The wires all have functions. They also have colors, but the colors sometimes lie.

  • Always-hot wires are generally black by mutual agreement.
  • Neutral wires must be white, however sometimes hots are also white.
  • Switched-hot is hot when the switch is on. These are rather useful for controlling lights. The convention is to make them red, but in residential wiring they are all over the map!

Your lamp goes to neutral and hot. If you want it to be controlled by the switch, wire the hot wire to switched-hot. Your call.

It looks like before you added the lamp wires, all 3 blacks did come together in a wirenut. Those appear to be always-hot. One comes from supply, one goes to the switch, and one goes off to power "something else".

The black going to the switch has a partner white. Since the switch either connects it to hot, or does not; that makes the white switched-hot. Confirm that with a meter or non-contact tester up at the ceiling box.
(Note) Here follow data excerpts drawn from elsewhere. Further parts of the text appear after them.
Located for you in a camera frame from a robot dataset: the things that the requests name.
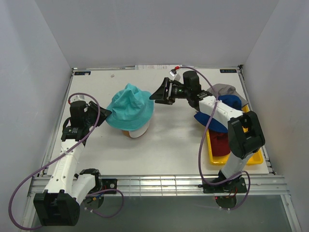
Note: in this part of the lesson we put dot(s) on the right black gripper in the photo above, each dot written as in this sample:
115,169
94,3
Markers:
161,96

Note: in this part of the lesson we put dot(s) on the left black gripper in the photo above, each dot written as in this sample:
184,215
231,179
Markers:
104,113

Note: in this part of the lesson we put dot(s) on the teal bucket hat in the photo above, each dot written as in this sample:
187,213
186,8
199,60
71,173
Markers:
131,108

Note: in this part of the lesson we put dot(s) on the white bucket hat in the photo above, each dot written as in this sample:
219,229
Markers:
146,125

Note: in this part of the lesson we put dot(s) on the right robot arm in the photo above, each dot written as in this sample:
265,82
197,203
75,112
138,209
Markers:
245,135

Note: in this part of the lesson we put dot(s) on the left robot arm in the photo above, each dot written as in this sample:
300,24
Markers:
59,203

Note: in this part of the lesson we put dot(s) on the wooden hat stand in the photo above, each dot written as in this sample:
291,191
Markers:
134,133

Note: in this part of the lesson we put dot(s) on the grey cap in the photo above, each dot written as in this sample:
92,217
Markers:
224,89

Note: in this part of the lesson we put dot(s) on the blue bucket hat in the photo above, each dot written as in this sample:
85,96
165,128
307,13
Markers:
215,125

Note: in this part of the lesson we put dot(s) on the dark red hat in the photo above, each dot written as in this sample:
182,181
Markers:
219,143

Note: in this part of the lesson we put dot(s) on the yellow plastic tray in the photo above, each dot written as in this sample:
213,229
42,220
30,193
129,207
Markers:
257,157

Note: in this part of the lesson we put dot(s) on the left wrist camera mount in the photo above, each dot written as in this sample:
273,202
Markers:
75,98

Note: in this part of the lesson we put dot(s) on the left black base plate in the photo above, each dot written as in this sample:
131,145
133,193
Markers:
106,183

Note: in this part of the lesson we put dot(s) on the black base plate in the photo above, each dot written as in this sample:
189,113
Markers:
106,183
236,185

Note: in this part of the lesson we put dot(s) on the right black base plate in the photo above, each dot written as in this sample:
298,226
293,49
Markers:
236,185

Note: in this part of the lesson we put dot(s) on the aluminium front rail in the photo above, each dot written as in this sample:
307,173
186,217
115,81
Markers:
187,185

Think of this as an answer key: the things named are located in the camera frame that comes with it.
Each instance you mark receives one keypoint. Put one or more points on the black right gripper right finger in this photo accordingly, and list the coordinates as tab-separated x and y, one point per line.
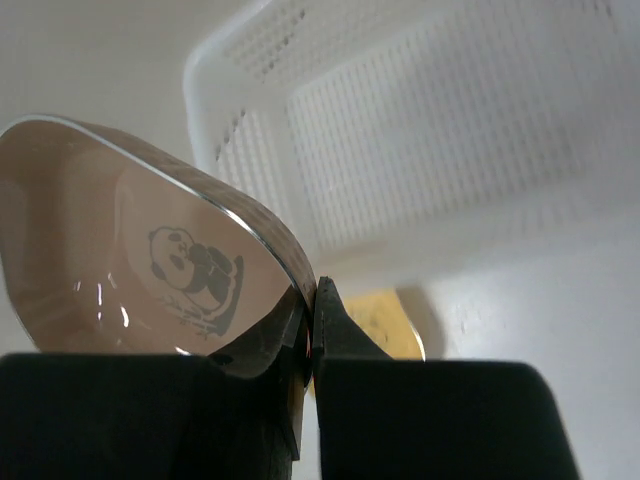
381	418

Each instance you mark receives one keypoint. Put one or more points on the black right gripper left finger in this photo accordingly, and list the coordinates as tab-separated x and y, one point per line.
231	415

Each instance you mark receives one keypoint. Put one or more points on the white plastic bin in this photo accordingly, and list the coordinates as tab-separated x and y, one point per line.
399	131

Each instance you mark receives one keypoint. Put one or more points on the brown panda plate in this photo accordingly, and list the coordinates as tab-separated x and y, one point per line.
110	245

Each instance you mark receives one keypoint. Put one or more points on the yellow panda plate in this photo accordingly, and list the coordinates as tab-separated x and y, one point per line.
382	317

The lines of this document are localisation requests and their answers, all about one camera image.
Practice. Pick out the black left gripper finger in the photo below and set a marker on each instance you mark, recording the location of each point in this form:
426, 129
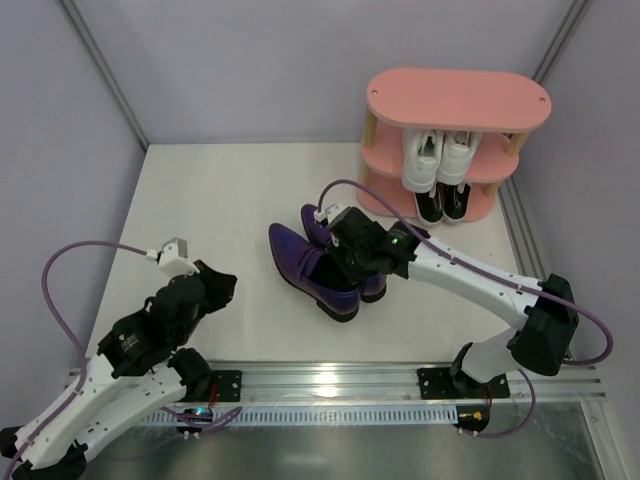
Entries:
220, 287
204, 309

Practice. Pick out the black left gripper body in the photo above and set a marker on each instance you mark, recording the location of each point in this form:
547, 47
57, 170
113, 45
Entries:
212, 288

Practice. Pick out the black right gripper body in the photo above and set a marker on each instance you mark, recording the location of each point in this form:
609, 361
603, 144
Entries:
350, 240

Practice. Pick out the purple loafer shoe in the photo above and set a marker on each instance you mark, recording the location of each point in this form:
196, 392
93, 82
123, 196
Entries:
332, 269
311, 270

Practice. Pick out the black canvas sneaker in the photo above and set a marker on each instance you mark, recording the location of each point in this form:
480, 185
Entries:
456, 198
429, 206

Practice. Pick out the white sneaker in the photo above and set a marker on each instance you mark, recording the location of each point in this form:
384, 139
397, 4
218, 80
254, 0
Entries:
422, 152
459, 149

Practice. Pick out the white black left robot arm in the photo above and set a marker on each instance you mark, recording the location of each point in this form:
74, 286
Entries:
141, 365

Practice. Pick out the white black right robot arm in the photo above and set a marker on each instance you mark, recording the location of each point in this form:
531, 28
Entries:
541, 321

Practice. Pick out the pink shoe shelf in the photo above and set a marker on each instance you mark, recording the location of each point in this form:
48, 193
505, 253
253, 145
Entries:
503, 107

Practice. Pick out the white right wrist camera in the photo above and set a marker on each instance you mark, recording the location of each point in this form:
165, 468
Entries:
325, 216

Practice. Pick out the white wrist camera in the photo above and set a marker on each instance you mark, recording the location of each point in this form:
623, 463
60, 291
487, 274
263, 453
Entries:
325, 216
172, 258

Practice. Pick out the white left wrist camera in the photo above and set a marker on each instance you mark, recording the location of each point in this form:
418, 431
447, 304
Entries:
172, 258

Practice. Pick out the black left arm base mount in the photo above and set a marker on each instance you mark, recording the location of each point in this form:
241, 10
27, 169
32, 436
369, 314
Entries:
226, 386

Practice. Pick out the aluminium rail frame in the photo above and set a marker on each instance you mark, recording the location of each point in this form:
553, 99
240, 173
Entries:
322, 383

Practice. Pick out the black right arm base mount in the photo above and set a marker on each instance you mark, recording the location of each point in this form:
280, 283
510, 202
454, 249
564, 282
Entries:
436, 383

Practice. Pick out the white slotted cable duct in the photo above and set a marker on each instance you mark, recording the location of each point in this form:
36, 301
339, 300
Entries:
345, 415

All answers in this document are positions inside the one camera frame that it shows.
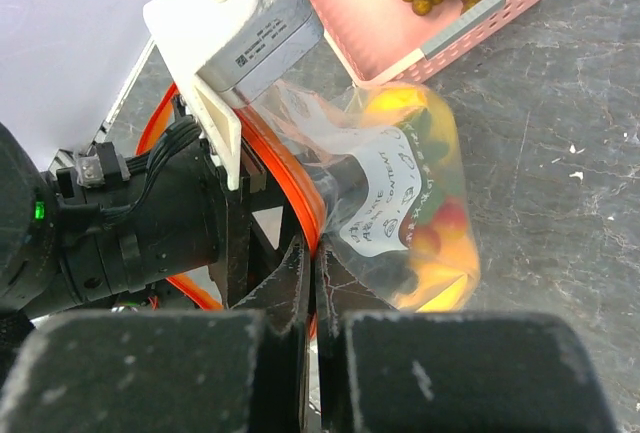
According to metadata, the clear zip top bag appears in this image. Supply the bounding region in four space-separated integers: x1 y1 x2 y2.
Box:
135 80 484 344

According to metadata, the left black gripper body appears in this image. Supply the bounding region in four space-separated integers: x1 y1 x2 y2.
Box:
94 117 311 304

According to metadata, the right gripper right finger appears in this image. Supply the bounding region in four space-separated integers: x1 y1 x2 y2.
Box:
314 242 393 432

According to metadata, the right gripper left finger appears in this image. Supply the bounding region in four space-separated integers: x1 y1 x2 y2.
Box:
236 235 311 432

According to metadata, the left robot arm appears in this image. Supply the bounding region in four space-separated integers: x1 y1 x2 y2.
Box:
1 116 286 373

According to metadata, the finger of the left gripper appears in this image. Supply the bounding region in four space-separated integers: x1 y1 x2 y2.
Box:
309 155 369 213

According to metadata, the yellow orange peach toy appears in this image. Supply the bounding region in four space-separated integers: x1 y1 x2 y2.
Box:
392 234 481 312

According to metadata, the pink plastic basket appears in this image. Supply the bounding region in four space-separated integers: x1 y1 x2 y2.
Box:
310 0 540 87

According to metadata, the small red fruits toy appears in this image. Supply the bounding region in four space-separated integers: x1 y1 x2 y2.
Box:
403 119 469 256

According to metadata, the yellow lemon toy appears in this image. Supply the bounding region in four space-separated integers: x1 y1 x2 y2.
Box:
360 84 459 157
Once you've found it, get some red electrical tape and mark both ends red.

The remaining white wires are actually neutral. One comes from supply, the other goes to the same "something else" as that extra black did.

The lamp wants hot and neutral. One of its wires is already white; done. The other black wire you probably want to go to switched-hot. So tape it red.

You know the way you assumed you just match up colors? Do that Now that we've recolored by function.